Douglas Meal, adjunct professor of law at CSU|LAW, has published an article titled “Rethinking Negligence Claims in Cyberattack Class Actions: Teachings of the Third Torts Restatement Regarding Actionable Injury.” The article was published in August 2025 in Volume 26 of the Sedona Conference Journal. The Sedona Conference is a nonprofit, nonpartisan think tank that convenes leading experts from the bench, bar, academia, and industry to discuss complex and emerging legal issues, including a Working Group on Data Security and Privacy Liability.

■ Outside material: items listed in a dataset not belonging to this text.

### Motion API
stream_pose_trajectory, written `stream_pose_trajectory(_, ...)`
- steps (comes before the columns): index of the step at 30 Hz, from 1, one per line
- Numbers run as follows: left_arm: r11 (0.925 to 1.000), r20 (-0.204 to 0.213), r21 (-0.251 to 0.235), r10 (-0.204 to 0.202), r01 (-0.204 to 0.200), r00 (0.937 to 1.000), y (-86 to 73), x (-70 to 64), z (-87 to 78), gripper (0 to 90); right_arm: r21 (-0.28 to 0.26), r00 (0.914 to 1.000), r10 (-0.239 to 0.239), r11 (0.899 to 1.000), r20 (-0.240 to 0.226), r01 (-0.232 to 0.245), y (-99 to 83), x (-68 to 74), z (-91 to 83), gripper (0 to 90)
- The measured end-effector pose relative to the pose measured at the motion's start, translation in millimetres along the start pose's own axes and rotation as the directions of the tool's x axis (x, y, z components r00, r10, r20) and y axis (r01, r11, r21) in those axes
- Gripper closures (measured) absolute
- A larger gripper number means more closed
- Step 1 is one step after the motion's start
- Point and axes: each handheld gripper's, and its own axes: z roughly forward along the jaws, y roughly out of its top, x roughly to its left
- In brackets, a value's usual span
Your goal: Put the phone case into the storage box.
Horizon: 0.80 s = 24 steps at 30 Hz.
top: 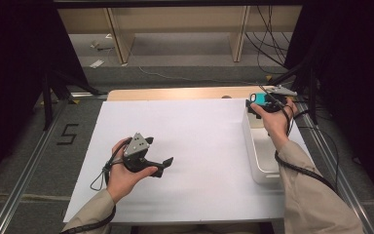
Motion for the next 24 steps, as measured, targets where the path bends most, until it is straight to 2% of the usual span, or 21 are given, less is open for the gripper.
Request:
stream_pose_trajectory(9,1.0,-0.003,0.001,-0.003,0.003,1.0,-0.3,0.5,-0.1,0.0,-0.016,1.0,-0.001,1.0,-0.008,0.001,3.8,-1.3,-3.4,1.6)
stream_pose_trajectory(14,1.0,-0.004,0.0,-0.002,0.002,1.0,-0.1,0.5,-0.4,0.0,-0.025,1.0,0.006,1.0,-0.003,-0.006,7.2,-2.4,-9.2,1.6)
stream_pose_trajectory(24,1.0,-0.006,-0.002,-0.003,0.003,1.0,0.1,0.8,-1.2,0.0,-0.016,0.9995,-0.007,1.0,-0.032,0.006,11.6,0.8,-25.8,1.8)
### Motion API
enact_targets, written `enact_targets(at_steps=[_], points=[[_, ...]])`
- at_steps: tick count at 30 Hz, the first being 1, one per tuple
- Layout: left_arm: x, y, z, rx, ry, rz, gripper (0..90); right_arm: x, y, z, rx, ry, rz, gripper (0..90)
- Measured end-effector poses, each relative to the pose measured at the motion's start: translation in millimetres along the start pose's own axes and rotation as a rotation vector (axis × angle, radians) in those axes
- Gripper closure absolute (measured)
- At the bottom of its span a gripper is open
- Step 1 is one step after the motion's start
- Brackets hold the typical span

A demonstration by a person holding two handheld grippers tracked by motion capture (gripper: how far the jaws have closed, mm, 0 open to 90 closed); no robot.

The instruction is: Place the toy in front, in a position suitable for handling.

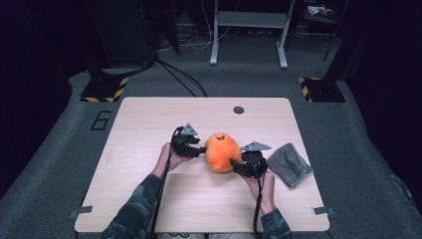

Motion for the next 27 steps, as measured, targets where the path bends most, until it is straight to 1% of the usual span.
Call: enact_targets(at_steps=[1,3,4,5,6,7,8,9,10,11,12,13,14,15,16,19,20,21,22,23,24,25,26,27], points=[[2.3,-1.7,1.8,0.003,-0.005,0.003,41.9,-1.2,-2.3,1.5,0.003,-0.004,0.004,40.6],[6.1,-5.0,6.7,-0.017,-0.019,0.015,37.8,-5.4,-6.7,5.5,-0.007,-0.014,0.013,38.4],[8.1,-7.5,9.7,-0.015,-0.027,0.022,36.8,-7.7,-7.8,8.1,-0.001,-0.023,0.014,34.8],[10.3,-11.5,13.1,-0.026,-0.027,0.027,35.7,-10.2,-8.1,11.0,-0.005,-0.033,0.008,33.9],[11.6,-13.2,15.5,-0.022,-0.034,0.046,33.0,-13.2,-8.2,14.7,-0.006,-0.039,0.007,33.6],[13.2,-16.0,19.2,-0.023,-0.042,0.056,32.3,-15.2,-7.8,17.6,-0.008,-0.052,0.009,32.4],[14.6,-18.1,23.3,-0.033,-0.042,0.058,30.9,-18.1,-7.0,20.4,-0.019,-0.051,0.005,31.7],[16.0,-19.4,27.8,-0.026,-0.045,0.065,28.7,-21.1,-6.0,23.5,-0.029,-0.043,-0.001,31.1],[17.0,-21.0,32.9,-0.033,-0.044,0.069,28.4,-24.3,-3.8,27.0,-0.028,-0.061,0.000,30.2],[18.0,-22.2,38.3,-0.039,-0.041,0.070,28.3,-27.8,-1.8,29.4,-0.034,-0.064,-0.008,29.4],[18.9,-22.9,44.0,-0.035,-0.049,0.074,28.2,-30.9,0.8,32.3,-0.044,-0.067,-0.007,29.4],[19.7,-23.3,48.3,-0.043,-0.044,0.087,27.5,-33.9,4.4,34.8,-0.040,-0.085,-0.015,29.2],[20.9,-23.4,53.6,-0.039,-0.051,0.104,27.5,-36.7,7.6,35.6,-0.037,-0.087,-0.026,29.1],[21.7,-23.1,58.1,-0.032,-0.050,0.107,27.4,-39.1,11.1,37.4,-0.051,-0.096,-0.027,28.9],[22.4,-21.9,63.0,-0.044,-0.052,0.110,26.8,-41.2,15.2,39.1,-0.060,-0.107,-0.032,28.6],[23.8,-18.0,74.1,-0.049,-0.054,0.124,25.8,-46.4,25.1,40.9,-0.070,-0.107,-0.048,28.7],[24.0,-16.0,77.2,-0.044,-0.057,0.122,25.7,-47.6,27.9,40.3,-0.073,-0.109,-0.048,28.9],[24.4,-13.2,79.9,-0.051,-0.059,0.126,25.4,-48.6,31.4,40.5,-0.076,-0.119,-0.052,28.7],[24.6,-10.9,82.0,-0.061,-0.057,0.122,25.2,-49.1,34.0,40.5,-0.088,-0.113,-0.068,28.6],[24.7,-8.9,83.4,-0.059,-0.055,0.111,25.3,-49.6,37.0,42.3,-0.099,-0.130,-0.065,28.6],[25.1,-5.9,85.0,-0.066,-0.062,0.112,25.0,-49.9,39.6,42.3,-0.103,-0.121,-0.070,28.5],[25.3,-4.2,85.4,-0.069,-0.058,0.108,24.5,-50.1,42.3,42.5,-0.112,-0.124,-0.076,28.6],[25.5,-2.4,85.7,-0.060,-0.070,0.111,24.5,-49.8,44.5,43.8,-0.125,-0.141,-0.082,29.2],[25.6,-0.7,85.6,-0.062,-0.072,0.115,24.5,-49.3,46.7,44.0,-0.136,-0.140,-0.086,30.2]])
Point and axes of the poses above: each handheld gripper's, and its own axes: y roughly forward along the jaws, x roughly out of its underside, z roughly to its right, the point moved 1 cm from there along y, roughly forward along the jaws, and after that the axes turned 7 degrees about x, right-handed, at the moved point
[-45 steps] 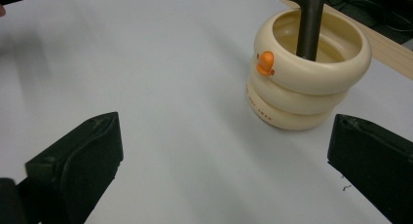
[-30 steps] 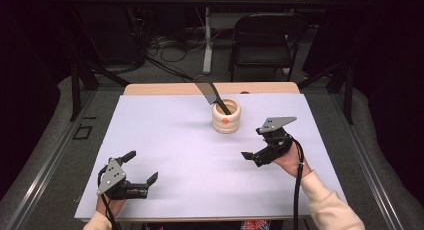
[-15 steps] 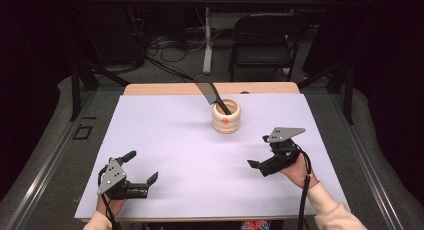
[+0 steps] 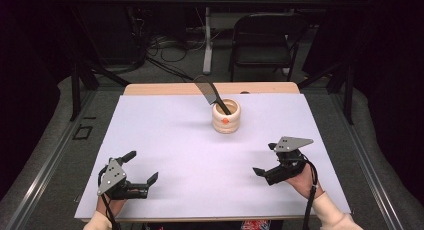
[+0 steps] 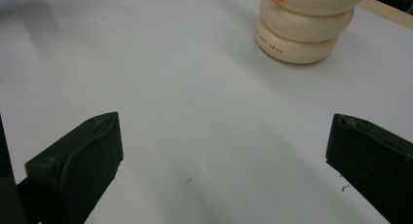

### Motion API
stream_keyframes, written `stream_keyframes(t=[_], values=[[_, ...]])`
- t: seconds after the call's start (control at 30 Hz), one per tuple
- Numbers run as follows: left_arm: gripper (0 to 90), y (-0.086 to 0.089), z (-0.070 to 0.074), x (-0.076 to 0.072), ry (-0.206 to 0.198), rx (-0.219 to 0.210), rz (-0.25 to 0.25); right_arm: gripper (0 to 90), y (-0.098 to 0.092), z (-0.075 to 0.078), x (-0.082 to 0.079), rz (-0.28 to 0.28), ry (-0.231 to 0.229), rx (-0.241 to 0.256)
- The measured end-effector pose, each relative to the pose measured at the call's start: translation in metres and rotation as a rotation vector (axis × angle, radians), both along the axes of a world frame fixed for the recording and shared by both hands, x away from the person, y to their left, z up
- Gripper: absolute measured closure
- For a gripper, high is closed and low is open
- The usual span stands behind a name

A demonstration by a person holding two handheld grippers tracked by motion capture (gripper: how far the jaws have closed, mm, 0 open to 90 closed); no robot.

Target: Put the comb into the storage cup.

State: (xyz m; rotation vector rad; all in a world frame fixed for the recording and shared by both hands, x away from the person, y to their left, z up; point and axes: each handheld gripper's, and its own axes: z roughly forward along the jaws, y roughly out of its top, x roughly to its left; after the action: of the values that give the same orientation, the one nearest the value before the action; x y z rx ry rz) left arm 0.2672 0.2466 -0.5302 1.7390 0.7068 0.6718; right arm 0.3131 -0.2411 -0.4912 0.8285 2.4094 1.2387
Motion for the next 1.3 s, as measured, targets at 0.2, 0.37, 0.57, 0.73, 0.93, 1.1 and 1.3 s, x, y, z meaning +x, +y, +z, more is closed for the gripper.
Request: stream_keyframes(t=[0.2, 0.37, 0.57, 0.73, 0.93, 1.1, 1.3], values=[[0.0, 0.000, 0.000, 0.000, 0.002, 0.003, -0.001, 0.0, -0.006, -0.008, -0.008, -0.023, -0.019, -0.001], [0.0, -0.001, 0.000, 0.000, 0.003, 0.004, -0.002, 0.0, -0.009, -0.012, -0.014, -0.027, -0.024, 0.003], [0.0, 0.000, 0.000, 0.000, 0.004, 0.002, 0.000, 0.0, -0.011, -0.016, -0.020, -0.035, -0.030, 0.003], [0.0, -0.001, 0.000, 0.000, 0.004, 0.004, -0.003, 0.0, -0.013, -0.017, -0.025, -0.037, -0.042, 0.005], [0.0, 0.000, 0.000, 0.000, 0.005, 0.003, 0.000, 0.0, -0.017, -0.018, -0.031, -0.046, -0.056, 0.006], [0.0, 0.000, 0.000, 0.000, 0.004, 0.002, 0.000, 0.0, -0.020, -0.022, -0.036, -0.055, -0.062, 0.006], [0.0, 0.000, 0.000, 0.000, 0.006, 0.004, -0.001, 0.0, -0.025, -0.026, -0.041, -0.064, -0.076, 0.026]])
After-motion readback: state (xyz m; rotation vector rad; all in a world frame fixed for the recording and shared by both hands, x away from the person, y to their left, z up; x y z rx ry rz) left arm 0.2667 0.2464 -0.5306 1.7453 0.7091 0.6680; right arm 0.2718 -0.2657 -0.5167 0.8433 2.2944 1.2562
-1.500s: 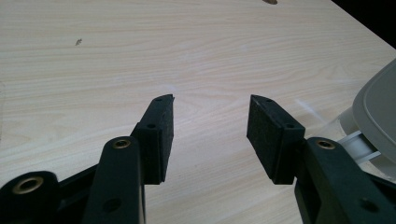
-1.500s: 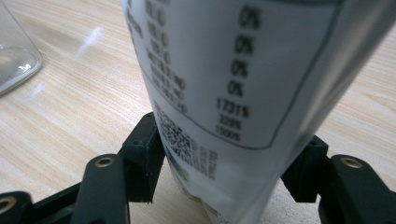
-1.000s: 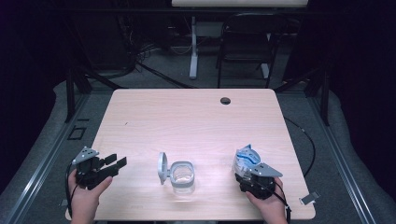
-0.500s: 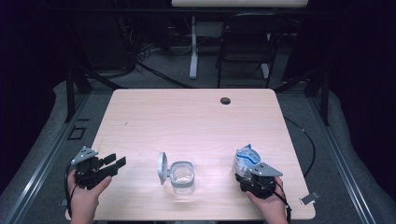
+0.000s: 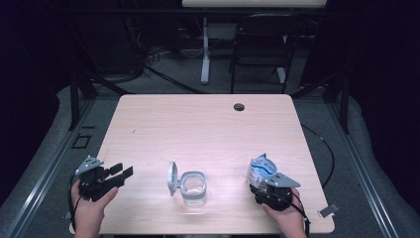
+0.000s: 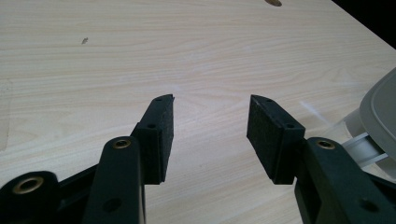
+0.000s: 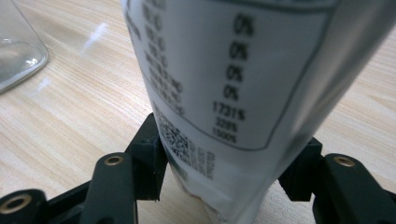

In the article, Professor Meal argues that US courts have to date failed to provide a coherent answer as to whether cyberattack class action members have suffered an “actionable injury.” Courts “have employed differing analytical frameworks, and arrived at disparate conclusions, regarding what sorts of cyberattack-caused injuries are actionable in negligence.” Drawing on the principles in the Third Restatement of Torts, he argues that “the injuries typically alleged in a cyberattack class action . . . [are] non-actionable in common-law negligence.” Accordingly, Professor Meal concludes that insofar as courts follow the Third Restatement of Torts, “in particular the series’ principles regarding actionable injury in common-law negligence, claims based on common-law negligence should, and will, cease to be viable in cyberattack class actions.”
As part of the CSU|LAW Center for Cybersecurity and Privacy Protection, three CSU law students — Kyndal N. Hutchison, Taneisha M. Fair, and Amanda Borngen — provided research assistance to Professor Meal for the article. Professor Meal teaches a course in Cybersecurity Litigation at CSU|LAW.